[Raw data Boundary: Start]

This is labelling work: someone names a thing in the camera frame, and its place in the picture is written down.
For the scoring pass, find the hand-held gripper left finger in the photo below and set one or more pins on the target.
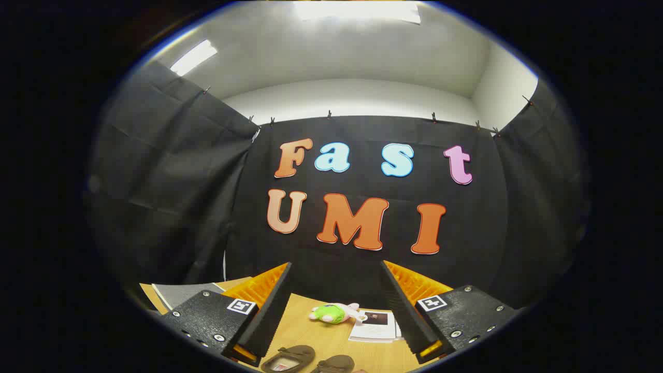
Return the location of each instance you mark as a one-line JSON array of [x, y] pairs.
[[269, 316]]

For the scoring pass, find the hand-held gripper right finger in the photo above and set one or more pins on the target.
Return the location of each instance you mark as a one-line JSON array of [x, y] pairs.
[[406, 316]]

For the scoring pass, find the brown fuzzy shoe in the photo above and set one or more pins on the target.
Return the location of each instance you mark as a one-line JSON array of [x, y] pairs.
[[300, 353], [336, 362]]

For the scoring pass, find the grey fabric storage box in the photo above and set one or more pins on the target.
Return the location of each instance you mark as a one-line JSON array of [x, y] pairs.
[[181, 295]]

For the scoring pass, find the white book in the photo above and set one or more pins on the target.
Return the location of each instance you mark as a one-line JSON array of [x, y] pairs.
[[375, 331]]

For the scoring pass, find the green plush toy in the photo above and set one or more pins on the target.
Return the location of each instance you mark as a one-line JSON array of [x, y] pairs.
[[331, 313]]

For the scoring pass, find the black backdrop cloth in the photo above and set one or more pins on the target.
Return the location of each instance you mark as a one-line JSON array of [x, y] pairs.
[[362, 269]]

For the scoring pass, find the ceiling light panel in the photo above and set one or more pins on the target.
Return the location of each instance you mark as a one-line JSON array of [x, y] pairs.
[[357, 10], [192, 58]]

[Raw data Boundary: End]

**Your task**
Identify the lines in the entries above that contain "target", then copy them out.

**Answer to the problem**
For the scoring pass, find the hand-held gripper left finger in the photo below and set one or more pins on the target.
For the scoring pass, find the hand-held gripper right finger in the photo above and set one or more pins on the target.
For the scoring pass, find the brown fuzzy shoe in the photo above and set one or more pins on the target.
For the scoring pass, find the grey fabric storage box in the photo above and set one or more pins on the target.
For the scoring pass, find the white book in the photo above and set one or more pins on the target.
For the scoring pass, find the green plush toy in the photo above and set one or more pins on the target.
For the scoring pass, find the black backdrop cloth in the photo above and set one or more pins on the target.
For the scoring pass, find the ceiling light panel in the photo above and set one or more pins on the target.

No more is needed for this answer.